(Beginning of MATERIAL FOR THIS EXERCISE)

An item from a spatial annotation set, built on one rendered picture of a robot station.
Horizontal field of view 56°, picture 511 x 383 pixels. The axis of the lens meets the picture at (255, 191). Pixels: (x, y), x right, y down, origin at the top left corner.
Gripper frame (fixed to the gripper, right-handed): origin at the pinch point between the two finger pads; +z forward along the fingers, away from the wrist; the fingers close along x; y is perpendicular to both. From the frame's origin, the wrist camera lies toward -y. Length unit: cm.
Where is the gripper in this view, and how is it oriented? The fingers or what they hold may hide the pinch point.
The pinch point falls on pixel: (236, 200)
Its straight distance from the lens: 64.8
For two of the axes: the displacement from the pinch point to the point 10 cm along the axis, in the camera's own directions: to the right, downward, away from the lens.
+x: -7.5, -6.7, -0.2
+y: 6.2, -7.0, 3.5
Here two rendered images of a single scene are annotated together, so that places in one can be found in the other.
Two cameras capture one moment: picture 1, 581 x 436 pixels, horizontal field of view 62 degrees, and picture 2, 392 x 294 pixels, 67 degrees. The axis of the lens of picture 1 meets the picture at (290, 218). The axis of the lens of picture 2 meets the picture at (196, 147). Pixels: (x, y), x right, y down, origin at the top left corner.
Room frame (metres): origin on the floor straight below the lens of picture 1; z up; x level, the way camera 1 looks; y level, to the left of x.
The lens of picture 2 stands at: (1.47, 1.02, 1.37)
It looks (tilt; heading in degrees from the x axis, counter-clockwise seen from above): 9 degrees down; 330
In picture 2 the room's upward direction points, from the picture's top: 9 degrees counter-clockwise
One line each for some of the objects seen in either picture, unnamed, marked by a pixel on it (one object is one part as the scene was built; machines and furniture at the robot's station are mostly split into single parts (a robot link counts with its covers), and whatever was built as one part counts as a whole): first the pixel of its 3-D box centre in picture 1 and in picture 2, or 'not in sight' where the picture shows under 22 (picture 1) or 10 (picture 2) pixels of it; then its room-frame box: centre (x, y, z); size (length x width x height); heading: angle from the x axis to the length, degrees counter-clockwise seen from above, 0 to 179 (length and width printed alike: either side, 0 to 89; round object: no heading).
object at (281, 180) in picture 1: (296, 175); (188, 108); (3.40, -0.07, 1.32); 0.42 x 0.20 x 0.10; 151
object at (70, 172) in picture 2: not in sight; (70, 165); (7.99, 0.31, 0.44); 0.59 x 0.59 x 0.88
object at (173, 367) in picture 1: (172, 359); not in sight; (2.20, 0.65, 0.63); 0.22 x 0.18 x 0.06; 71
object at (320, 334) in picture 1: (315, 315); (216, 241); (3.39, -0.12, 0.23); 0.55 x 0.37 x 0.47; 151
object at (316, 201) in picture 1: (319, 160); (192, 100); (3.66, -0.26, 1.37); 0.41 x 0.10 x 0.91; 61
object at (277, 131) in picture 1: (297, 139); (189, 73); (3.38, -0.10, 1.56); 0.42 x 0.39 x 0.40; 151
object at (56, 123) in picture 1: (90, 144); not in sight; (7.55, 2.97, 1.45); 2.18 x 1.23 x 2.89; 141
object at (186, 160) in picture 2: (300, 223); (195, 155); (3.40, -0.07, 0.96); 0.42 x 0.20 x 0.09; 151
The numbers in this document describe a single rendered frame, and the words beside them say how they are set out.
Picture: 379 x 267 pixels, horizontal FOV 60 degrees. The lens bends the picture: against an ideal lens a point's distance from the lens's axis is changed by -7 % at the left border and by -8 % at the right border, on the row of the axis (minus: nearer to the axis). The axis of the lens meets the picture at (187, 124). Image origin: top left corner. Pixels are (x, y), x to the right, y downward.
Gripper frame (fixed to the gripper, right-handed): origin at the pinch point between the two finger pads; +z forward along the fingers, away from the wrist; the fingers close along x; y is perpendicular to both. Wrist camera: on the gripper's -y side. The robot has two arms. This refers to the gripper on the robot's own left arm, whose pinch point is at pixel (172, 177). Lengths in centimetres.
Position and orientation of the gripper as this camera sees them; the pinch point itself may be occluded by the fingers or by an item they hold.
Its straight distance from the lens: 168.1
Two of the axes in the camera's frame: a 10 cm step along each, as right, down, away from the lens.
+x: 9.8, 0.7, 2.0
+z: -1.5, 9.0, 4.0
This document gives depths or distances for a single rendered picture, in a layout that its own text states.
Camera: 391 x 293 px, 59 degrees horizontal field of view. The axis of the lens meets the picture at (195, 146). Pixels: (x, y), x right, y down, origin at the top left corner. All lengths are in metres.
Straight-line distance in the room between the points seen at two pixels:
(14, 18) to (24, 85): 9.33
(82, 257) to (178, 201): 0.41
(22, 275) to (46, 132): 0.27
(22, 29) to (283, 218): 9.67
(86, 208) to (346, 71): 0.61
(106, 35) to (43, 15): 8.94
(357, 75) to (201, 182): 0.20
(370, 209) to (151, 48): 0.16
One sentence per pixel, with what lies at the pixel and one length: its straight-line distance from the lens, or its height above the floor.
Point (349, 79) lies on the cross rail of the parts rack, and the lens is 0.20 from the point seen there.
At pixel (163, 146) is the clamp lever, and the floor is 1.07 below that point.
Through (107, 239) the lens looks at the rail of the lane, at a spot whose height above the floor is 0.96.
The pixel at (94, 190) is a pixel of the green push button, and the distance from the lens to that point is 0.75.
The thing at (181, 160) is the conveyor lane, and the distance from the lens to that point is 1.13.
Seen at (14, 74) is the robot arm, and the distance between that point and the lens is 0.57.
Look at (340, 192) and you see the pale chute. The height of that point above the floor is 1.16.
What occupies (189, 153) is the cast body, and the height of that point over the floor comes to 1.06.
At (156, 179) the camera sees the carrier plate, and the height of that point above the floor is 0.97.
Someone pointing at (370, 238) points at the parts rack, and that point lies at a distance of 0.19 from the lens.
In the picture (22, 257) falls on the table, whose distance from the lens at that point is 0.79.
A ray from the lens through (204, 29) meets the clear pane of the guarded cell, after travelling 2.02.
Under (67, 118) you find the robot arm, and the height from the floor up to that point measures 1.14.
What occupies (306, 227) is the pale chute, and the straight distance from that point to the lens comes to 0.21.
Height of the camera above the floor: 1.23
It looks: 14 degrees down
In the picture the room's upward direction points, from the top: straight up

(End of MATERIAL FOR THIS EXERCISE)

*EXERCISE*. Return the listing above in full, character for character.

*ANSWER BELOW*.
An item from a spatial annotation set, built on one rendered picture of a robot station.
Horizontal field of view 56°, picture 511 x 383 pixels. The axis of the lens meets the picture at (255, 191). Pixels: (x, y), x right, y down, origin at the top left corner.
Gripper frame (fixed to the gripper, right-handed): origin at the pinch point between the two finger pads; +z forward along the fingers, away from the wrist; the fingers close along x; y is perpendicular to both. From the frame's origin, the wrist camera lies toward -y. Length unit: cm.
Where is the gripper in this view, and how is it oriented? The fingers or what they hold may hide the pinch point.
The pinch point falls on pixel: (236, 200)
Its straight distance from the lens: 64.8
For two of the axes: the displacement from the pinch point to the point 10 cm along the axis, in the camera's own directions: to the right, downward, away from the lens.
+x: -7.5, -6.7, -0.2
+y: 6.2, -7.0, 3.5
Here two rendered images of a single scene are annotated together, so that places in one can be found in the other.
Two cameras capture one moment: picture 1, 581 x 436 pixels, horizontal field of view 62 degrees, and picture 2, 392 x 294 pixels, 67 degrees. The axis of the lens of picture 1 meets the picture at (290, 218). The axis of the lens of picture 2 meets the picture at (196, 147). Pixels: (x, y), x right, y down, origin at the top left corner.
Room frame (metres): origin on the floor straight below the lens of picture 1; z up; x level, the way camera 1 looks; y level, to the left of x.
The lens of picture 2 stands at: (1.47, 1.02, 1.37)
It looks (tilt; heading in degrees from the x axis, counter-clockwise seen from above): 9 degrees down; 330
In picture 2 the room's upward direction points, from the picture's top: 9 degrees counter-clockwise
One line each for some of the objects seen in either picture, unnamed, marked by a pixel on it (one object is one part as the scene was built; machines and furniture at the robot's station are mostly split into single parts (a robot link counts with its covers), and whatever was built as one part counts as a whole): first the pixel of its 3-D box centre in picture 1 and in picture 2, or 'not in sight' where the picture shows under 22 (picture 1) or 10 (picture 2) pixels of it; then its room-frame box: centre (x, y, z); size (length x width x height); heading: angle from the x axis to the length, degrees counter-clockwise seen from above, 0 to 179 (length and width printed alike: either side, 0 to 89; round object: no heading).
object at (281, 180) in picture 1: (296, 175); (188, 108); (3.40, -0.07, 1.32); 0.42 x 0.20 x 0.10; 151
object at (70, 172) in picture 2: not in sight; (70, 165); (7.99, 0.31, 0.44); 0.59 x 0.59 x 0.88
object at (173, 367) in picture 1: (172, 359); not in sight; (2.20, 0.65, 0.63); 0.22 x 0.18 x 0.06; 71
object at (320, 334) in picture 1: (315, 315); (216, 241); (3.39, -0.12, 0.23); 0.55 x 0.37 x 0.47; 151
object at (316, 201) in picture 1: (319, 160); (192, 100); (3.66, -0.26, 1.37); 0.41 x 0.10 x 0.91; 61
object at (277, 131) in picture 1: (297, 139); (189, 73); (3.38, -0.10, 1.56); 0.42 x 0.39 x 0.40; 151
object at (56, 123) in picture 1: (90, 144); not in sight; (7.55, 2.97, 1.45); 2.18 x 1.23 x 2.89; 141
object at (186, 160) in picture 2: (300, 223); (195, 155); (3.40, -0.07, 0.96); 0.42 x 0.20 x 0.09; 151
The numbers in this document describe a single rendered frame, and the words beside them say how they are set out.
Picture: 379 x 267 pixels, horizontal FOV 60 degrees. The lens bends the picture: against an ideal lens a point's distance from the lens's axis is changed by -7 % at the left border and by -8 % at the right border, on the row of the axis (minus: nearer to the axis). The axis of the lens meets the picture at (187, 124). Image origin: top left corner. Pixels are (x, y), x to the right, y downward.
Gripper frame (fixed to the gripper, right-handed): origin at the pinch point between the two finger pads; +z forward along the fingers, away from the wrist; the fingers close along x; y is perpendicular to both. Wrist camera: on the gripper's -y side. The robot has two arms. This refers to the gripper on the robot's own left arm, whose pinch point is at pixel (172, 177). Lengths in centimetres.
Position and orientation of the gripper as this camera sees them; the pinch point itself may be occluded by the fingers or by an item they hold.
Its straight distance from the lens: 168.1
Two of the axes in the camera's frame: a 10 cm step along each, as right, down, away from the lens.
+x: 9.8, 0.7, 2.0
+z: -1.5, 9.0, 4.0
This document gives depths or distances for a single rendered picture, in a layout that its own text states.
Camera: 391 x 293 px, 59 degrees horizontal field of view. The axis of the lens meets the picture at (195, 146). Pixels: (x, y), x right, y down, origin at the top left corner. All lengths are in metres.
Straight-line distance in the room between the points seen at two pixels:
(14, 18) to (24, 85): 9.33
(82, 257) to (178, 201): 0.41
(22, 275) to (46, 132): 0.27
(22, 29) to (283, 218): 9.67
(86, 208) to (346, 71): 0.61
(106, 35) to (43, 15): 8.94
(357, 75) to (201, 182): 0.20
(370, 209) to (151, 48): 0.16
One sentence per pixel, with what lies at the pixel and one length: its straight-line distance from the lens, or its height above the floor.
Point (349, 79) lies on the cross rail of the parts rack, and the lens is 0.20 from the point seen there.
At pixel (163, 146) is the clamp lever, and the floor is 1.07 below that point.
Through (107, 239) the lens looks at the rail of the lane, at a spot whose height above the floor is 0.96.
The pixel at (94, 190) is a pixel of the green push button, and the distance from the lens to that point is 0.75.
The thing at (181, 160) is the conveyor lane, and the distance from the lens to that point is 1.13.
Seen at (14, 74) is the robot arm, and the distance between that point and the lens is 0.57.
Look at (340, 192) and you see the pale chute. The height of that point above the floor is 1.16.
What occupies (189, 153) is the cast body, and the height of that point over the floor comes to 1.06.
At (156, 179) the camera sees the carrier plate, and the height of that point above the floor is 0.97.
Someone pointing at (370, 238) points at the parts rack, and that point lies at a distance of 0.19 from the lens.
In the picture (22, 257) falls on the table, whose distance from the lens at that point is 0.79.
A ray from the lens through (204, 29) meets the clear pane of the guarded cell, after travelling 2.02.
Under (67, 118) you find the robot arm, and the height from the floor up to that point measures 1.14.
What occupies (306, 227) is the pale chute, and the straight distance from that point to the lens comes to 0.21.
Height of the camera above the floor: 1.23
It looks: 14 degrees down
In the picture the room's upward direction points, from the top: straight up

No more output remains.